Toygar gerçekten içten bir şekilde gülümseyerek yaslandığı yerden kalkarak yanıma gelmeye başladı. Gülümsemesine karşılık benim küçük tebessümümde büyümüştü. Tam önümde durdu ve vücutlarımızın yakınlığıyla heyecan bastı. Toygar'ın hiçbir hareketini kaçırmamak adınana gözlerimi üzerine diktim. Uzun, sık kirpikleri ve zifiri gözlerine hayranlıkla bakıyordum. Üzerime doğru eğilmeye başladı ve ona has baharatlı koku burnuma dolmaya başladı. Bu kadar yakın olmamız hiç ama hiç iyi değildi. Toygar üzerime eğilerek hemen yan taraftaki çekmeden paket alıp geri çekildi. Elim ayağım heyecandan donmuş kıpırdayamıyordum. Toygar'ın havada salladığı Türk kahvesi paketini hızlıca elinden aldım.

"Te-teşekkürler edeyim.

Resmen rezil olmuştum. Edeyim nedir, 5 yaşındaki  çocuk muyum? Toygar ne dediğimi anlamamış suratıma tuhafça bakıyordu. Zaten ben bile ne dediğimi anlamamıştım o yüzden Toygar'a açıklama yapmadan ocağın başına ilerledim. Elimdeki paketle birlikte ocağa baktım. Lanet olsun cezveyi unutmuştum. Kahveyi nerde pişirmeyi planlıyordum ki. Ben bunları düşünürken önüme çoktan cezve, iki büyük boy fincan ve kaşık koyulmuştu. Yaptığım salaklığa söylenerek Toygar'a minnetle baktım.

"Sende mi içeceksin?

Sesim neden bu kadar cılız çıkmıştı! Kendime yüzünce kez sövmeye başladım. Resmen hoşlandığı çocuktan utanan saf kızlara dönmüştüm. Hahahha... Ne saf kız ama... Eee yuh yani, hoşlanmak ve safı aynı cümlede kullanayım ama benim aklım safta kalsın. Toparlan kızım toparlan! Tekrar sırıtarak Toygar'a döndüm. Toygar suratıma sanki bana bişeyler olmuş gibi bakıyordu.

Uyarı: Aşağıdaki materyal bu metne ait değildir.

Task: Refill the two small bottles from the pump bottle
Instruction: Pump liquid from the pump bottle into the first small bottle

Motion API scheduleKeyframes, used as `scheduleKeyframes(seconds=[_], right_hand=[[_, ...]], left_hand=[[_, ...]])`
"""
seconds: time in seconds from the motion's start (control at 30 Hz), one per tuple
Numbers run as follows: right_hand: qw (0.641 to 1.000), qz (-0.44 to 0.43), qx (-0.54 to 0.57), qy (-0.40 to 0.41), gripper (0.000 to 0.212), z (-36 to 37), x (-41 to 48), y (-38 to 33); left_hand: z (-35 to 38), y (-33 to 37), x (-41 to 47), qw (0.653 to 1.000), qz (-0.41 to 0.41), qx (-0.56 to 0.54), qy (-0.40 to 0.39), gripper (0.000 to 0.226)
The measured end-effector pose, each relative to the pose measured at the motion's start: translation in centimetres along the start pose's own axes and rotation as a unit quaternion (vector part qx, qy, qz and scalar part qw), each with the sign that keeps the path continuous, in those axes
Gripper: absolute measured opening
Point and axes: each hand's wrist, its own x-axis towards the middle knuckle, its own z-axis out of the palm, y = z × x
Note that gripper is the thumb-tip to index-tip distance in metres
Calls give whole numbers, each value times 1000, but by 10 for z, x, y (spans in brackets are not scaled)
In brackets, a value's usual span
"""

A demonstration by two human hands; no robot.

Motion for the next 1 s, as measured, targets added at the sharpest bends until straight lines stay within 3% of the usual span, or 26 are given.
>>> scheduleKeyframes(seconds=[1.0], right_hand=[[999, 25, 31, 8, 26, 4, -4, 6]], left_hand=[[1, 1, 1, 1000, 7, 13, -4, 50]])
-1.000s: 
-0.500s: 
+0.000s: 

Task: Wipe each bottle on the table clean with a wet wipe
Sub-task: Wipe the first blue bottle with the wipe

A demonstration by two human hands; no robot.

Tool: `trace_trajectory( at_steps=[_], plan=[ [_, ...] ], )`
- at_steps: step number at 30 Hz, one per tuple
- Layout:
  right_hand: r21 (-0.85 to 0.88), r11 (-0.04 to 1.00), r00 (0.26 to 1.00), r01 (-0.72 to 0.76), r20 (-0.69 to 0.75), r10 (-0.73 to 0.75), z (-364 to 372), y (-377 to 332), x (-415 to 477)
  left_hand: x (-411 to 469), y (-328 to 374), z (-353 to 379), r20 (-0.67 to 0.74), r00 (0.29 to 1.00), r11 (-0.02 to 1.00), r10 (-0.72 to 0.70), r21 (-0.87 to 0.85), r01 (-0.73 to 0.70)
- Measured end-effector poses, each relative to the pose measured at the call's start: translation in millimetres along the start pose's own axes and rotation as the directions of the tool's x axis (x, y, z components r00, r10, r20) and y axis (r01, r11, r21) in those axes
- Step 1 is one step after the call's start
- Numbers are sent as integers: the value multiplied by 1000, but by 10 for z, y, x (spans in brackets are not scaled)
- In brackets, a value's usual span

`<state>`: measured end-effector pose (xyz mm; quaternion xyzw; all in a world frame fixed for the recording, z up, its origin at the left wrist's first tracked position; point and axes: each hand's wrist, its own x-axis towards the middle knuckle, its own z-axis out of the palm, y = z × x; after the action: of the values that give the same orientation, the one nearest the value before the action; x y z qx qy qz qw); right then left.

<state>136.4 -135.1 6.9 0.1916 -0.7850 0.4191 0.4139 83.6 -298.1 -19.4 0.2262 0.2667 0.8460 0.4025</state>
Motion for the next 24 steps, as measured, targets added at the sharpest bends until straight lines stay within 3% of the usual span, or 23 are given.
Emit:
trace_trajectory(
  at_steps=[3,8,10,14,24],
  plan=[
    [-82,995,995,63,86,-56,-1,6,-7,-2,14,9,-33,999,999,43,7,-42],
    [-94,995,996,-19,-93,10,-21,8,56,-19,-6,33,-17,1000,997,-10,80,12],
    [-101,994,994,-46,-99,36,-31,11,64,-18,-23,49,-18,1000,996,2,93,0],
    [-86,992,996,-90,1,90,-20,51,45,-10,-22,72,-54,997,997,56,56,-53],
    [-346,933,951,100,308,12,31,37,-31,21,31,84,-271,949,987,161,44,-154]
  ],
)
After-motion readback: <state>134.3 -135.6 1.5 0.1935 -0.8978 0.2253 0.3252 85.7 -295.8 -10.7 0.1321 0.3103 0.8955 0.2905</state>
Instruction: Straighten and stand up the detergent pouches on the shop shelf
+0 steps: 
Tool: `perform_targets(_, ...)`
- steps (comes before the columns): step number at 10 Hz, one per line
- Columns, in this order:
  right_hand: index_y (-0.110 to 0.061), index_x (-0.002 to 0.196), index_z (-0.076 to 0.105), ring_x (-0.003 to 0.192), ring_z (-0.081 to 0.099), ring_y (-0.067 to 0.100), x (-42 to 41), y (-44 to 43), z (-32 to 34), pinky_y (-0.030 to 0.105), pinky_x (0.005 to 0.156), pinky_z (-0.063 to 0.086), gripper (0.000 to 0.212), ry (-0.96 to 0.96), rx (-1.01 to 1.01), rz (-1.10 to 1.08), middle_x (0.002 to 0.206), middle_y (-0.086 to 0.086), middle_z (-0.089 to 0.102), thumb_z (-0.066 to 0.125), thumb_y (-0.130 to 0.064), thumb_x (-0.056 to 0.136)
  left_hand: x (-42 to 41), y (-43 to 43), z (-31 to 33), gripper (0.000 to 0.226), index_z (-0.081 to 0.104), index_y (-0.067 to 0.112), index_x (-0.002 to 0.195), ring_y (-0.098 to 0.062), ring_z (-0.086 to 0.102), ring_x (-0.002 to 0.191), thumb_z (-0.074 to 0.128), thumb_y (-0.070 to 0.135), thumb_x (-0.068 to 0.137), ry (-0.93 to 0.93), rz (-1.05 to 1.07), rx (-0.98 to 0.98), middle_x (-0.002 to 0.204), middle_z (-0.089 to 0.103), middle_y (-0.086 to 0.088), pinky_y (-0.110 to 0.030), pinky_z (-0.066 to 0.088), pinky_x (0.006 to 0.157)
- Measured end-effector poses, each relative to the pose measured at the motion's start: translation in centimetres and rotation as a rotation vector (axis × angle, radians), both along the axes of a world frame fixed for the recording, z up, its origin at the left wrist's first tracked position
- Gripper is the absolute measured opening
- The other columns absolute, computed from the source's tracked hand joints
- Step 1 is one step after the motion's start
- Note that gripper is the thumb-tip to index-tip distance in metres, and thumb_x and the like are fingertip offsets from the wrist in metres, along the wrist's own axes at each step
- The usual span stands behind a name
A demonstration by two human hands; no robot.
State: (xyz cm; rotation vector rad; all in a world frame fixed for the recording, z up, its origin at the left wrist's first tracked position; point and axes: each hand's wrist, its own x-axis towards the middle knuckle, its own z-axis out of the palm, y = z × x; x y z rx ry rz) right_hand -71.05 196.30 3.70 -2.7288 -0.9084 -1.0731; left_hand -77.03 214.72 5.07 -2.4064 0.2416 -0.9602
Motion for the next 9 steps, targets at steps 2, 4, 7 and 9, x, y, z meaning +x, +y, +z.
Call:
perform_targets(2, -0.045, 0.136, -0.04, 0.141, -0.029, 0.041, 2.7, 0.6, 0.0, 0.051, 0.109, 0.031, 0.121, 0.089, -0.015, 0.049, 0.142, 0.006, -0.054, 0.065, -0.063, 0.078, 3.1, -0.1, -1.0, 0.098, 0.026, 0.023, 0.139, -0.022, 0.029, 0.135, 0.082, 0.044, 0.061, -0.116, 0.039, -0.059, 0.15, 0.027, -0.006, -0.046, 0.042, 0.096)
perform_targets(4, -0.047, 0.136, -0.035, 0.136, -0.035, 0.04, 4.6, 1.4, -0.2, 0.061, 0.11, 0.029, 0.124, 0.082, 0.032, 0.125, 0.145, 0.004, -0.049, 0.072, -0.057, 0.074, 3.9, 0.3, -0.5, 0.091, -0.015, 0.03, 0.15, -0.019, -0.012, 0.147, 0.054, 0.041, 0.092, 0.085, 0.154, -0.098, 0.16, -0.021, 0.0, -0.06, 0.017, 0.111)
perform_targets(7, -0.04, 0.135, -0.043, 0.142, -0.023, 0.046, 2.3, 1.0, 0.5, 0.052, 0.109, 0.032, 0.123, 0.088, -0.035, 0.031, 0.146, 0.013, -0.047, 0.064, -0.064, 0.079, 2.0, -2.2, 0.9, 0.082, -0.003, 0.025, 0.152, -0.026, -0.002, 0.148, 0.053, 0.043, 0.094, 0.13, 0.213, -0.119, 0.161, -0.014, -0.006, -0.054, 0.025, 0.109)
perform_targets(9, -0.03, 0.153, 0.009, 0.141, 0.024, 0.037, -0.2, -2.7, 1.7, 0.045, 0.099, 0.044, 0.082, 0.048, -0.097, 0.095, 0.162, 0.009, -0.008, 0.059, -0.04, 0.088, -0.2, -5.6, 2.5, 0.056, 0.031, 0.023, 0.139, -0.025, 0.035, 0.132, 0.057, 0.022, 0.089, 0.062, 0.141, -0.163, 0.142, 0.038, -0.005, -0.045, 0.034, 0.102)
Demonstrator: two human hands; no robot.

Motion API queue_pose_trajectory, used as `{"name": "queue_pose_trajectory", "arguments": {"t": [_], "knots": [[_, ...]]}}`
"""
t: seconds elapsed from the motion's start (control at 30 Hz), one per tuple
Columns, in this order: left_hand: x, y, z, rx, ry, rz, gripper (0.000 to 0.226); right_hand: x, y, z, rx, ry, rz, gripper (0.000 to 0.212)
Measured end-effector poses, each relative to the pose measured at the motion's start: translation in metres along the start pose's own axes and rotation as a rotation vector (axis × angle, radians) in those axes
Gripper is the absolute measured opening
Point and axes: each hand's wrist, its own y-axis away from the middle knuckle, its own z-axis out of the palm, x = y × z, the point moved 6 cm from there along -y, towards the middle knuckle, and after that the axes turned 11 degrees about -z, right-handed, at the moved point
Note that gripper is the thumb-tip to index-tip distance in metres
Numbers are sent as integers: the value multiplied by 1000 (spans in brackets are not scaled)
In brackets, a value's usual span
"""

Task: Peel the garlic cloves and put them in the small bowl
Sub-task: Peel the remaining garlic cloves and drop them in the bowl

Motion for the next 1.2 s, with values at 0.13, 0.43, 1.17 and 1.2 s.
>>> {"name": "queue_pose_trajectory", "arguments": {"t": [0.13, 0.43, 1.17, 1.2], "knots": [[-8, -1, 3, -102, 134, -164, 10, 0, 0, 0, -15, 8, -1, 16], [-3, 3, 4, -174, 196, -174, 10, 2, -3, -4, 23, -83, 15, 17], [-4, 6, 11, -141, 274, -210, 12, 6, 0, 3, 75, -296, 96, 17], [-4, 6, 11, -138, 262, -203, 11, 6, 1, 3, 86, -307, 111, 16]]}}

"Noldu Toygar? Bişey mi demiştin?

Toygar gerçekten söylediklerime anlam veremiyormuş gibi gözlerini kırpıştırdı.

"Sade Türk kahvesi olsun diyorum. Asi sen iyi misin?

"Evet, evet çok iyiyim. Sen bana bakma. 3 gündür kahve ve sigarasızlıktan bu haldeyim.

Toygar anladım der gibi kafasını salladı. Bende bu sefer bininci kez kendime söverek kahve yapma işime döndüm. Arkamdaki hareketlenmedende Toygar'ın mutfaktan bahçeye açılan kapıdan dışarı çıktığı tahmin ettim. Derince bir nefes alıp cezveye kahveyi ve suyu doldurup ocağı yaktım.

Tepsiye kahveleri koyup bahçeye açılan kapıya ilerledim ve dışarı çıktım. Yemyeşil, hayranlık uyandırıcı bahçeyle karşı karşıyaydım. Ev büyük bir ormanlık araziye inşa edilmiş bir çiflik eviydi. Evin bahçesini rötgenleyerek ilerde, bahçe mobilyalarıyla dekora edilmiş çardaklı yeşil alana ilerledim. Toygar beyaz koltuğa oturmuş sigarasını içiyordu. Bende karşısındaki koltuğa oturup bacak bacak üstüne attım. Elimdeki tepsiyi ortamızdaki sehbaya bıraktım. Kahvemi hemen burnuma götürüp derince kokusunu içime çektim. Hemen bir yudum aldım ve gözlerimi kapadım.

"Hım hım.....

"Eline sağlık kahven güzel olmuş fakat     kahveyle ilişkiye girecek kadar değil.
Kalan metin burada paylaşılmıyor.